Un sorriso è quanto di più bello possa capitare a una persona. Hai di fronte a te qualcuno che ti sorride, e immediatamente ti senti a tuo agio. Come vedremo nella recensione di Smile, il nuovo film horror in uscita al cinema il 29 settembre, un sorriso può anche essere sinistro, beffardo, mortale. Lo abbiamo ampiamente visto nella storia del cinema: pensiamo al ghigno di Jack Nicholson in Shining, o al sorriso beffardo del Joker. E la lista potrebbe andare avanti. In Smile un sorriso, altamente inquietante e sinistro, appare sul volto di una persona. Se vedete quel sorriso, è meglio scappare. Perché è sicuro, o quasi, che state per morire. Smile vive su questo spunto molto interessante, ma finisce per sviluppare una trama e un finale incoerenti, e per essere un film che, in generale, abusa troppo del jumpscare invece di creare la giusta atmosfera e la giusta tensione. Qualche brivido, però, ce lo regala.
Il sorriso che uccide
Rose Cotter (Sosie Bacon) è una psicoterapeuta che lavora con passione in un ospedale ed è dedita anima e corpo ai suoi pazienti. Un giorno, all'improvviso, vede una paziente morire proprio davanti ai suoi occhi: la donna dice di aver visto qualcosa di fronte a sé e comincia a urlare. Un attimo dopo è calma, lucida e ha un sorriso agghiacciante stampato sul volto. Prende il frammento di un vaso e si taglia la gola. Da quel momento Rose si sente perseguitata. Una sorta di entità sembra passare da una persona all'altra, facendo presagire segnali di morte. Su queste persone appare un sorriso malefico e poi finiscono per uccidersi infliggendosi ferite mortali o subendo atti di violenza fisica.

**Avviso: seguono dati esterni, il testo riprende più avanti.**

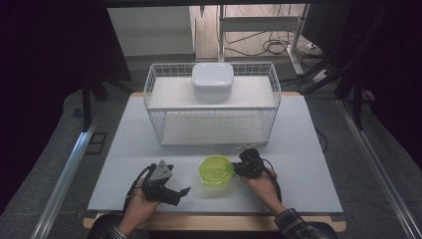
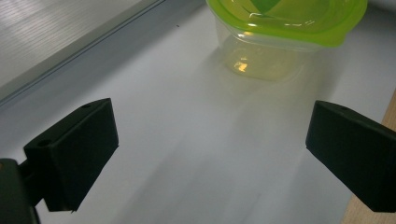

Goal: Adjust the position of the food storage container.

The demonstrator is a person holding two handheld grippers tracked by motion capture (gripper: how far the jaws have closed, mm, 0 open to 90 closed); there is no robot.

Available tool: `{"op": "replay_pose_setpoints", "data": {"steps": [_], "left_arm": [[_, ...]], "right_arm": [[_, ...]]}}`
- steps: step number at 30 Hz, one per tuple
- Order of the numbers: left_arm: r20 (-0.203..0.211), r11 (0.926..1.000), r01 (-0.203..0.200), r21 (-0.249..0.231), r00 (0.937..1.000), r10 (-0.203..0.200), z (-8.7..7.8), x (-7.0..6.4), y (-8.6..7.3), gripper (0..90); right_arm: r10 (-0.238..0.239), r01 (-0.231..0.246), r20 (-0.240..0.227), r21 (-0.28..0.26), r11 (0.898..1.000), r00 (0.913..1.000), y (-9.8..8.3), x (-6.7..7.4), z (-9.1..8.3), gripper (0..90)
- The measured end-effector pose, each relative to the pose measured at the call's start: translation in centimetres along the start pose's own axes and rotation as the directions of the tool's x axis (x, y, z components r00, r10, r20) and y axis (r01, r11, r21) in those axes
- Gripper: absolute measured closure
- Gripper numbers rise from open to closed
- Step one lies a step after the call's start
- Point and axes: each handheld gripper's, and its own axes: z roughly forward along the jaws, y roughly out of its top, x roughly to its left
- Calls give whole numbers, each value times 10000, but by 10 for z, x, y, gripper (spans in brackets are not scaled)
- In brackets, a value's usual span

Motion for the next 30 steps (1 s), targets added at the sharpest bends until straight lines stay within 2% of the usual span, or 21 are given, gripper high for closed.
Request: {"op": "replay_pose_setpoints", "data": {"steps": [4,9,11,15,19,24,30], "left_arm": [[9,10000,-36,34,10000,36,0,-1,0,22],[-19,10000,-29,35,10000,29,0,0,0,22],[-15,10000,-13,63,10000,13,-1,0,0,22],[-34,9999,26,113,10000,-25,-3,0,1,25],[-141,9999,-3,166,9999,5,-5,1,1,27],[-144,9997,21,262,9999,-17,-9,2,3,33],[-192,9998,58,207,9998,-54,-13,2,-1,31]], "right_arm": [[66,-65,101,-133,9999,9999,1,-4,-2,878],[-260,279,657,-276,9992,9975,1,-6,-11,850],[-354,387,822,-386,9985,9960,1,-6,-18,810],[-687,753,1300,-469,9961,9891,-2,-4,-30,674],[-888,994,1562,-614,9932,9837,-5,-3,-41,509],[-1021,1151,1612,-733,9907,9816,-10,-3,-55,344],[-1245,1400,1508,-964,9855,9807,-15,-1,-63,209]]}}
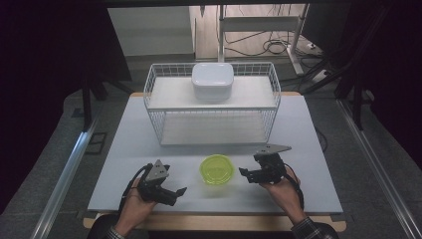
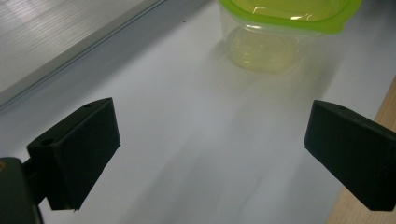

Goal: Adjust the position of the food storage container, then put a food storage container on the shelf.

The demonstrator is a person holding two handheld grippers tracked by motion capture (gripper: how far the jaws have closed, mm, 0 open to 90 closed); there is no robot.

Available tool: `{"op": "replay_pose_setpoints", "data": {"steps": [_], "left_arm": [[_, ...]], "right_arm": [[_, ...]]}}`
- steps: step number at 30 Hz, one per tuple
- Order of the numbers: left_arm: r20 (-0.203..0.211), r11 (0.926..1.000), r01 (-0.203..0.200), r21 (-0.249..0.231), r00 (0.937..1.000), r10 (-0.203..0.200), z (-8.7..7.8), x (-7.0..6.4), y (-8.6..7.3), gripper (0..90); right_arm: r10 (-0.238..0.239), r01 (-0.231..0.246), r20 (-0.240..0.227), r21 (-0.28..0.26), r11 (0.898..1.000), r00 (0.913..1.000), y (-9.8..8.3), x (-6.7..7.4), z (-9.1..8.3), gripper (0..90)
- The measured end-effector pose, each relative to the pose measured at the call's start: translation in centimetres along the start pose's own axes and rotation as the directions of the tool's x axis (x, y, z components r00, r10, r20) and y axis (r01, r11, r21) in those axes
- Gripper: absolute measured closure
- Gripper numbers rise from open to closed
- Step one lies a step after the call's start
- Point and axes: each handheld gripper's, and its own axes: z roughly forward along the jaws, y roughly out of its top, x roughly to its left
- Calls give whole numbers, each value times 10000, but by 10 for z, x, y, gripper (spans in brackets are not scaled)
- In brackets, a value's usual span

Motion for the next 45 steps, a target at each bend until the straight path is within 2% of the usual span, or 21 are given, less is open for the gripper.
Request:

Come It Follows, The Ring, Final Destination
Sul senso inquietante che può trasmettere un sorriso si potrebbe scrivere un libro e la storia del cinema ne è piena. La cosa interessante di Smile, però, è soprattutto quello schema di un pericolo che non ha un volto e passa da una persona all'altra. In Smile non c'è un vero villain, un vero assassino, né un Freddie Kruger né un Mike Myers. C'è un costante senso di pericolo che si trasmette da una persona all'altra senza che, apparentemente, si possa prevederne lo sviluppo. È uno schema non originale, ma che è sempre interessante. Tra i film più recenti che abbiamo visto ci ricorda It Follows, in cui all'improvviso le persone, catturate da un'entità, iniziavano a seguire in modo lento e inesorabile chi volevano uccidere. Ma possiamo anche pensare alla struttura di The Ring, o a quella della saga di Final Destination. Sono tutti i casi in cui il pericolo, e quindi la morte, viaggiano da una persona all'altra in una sorta di passaggio di testimone.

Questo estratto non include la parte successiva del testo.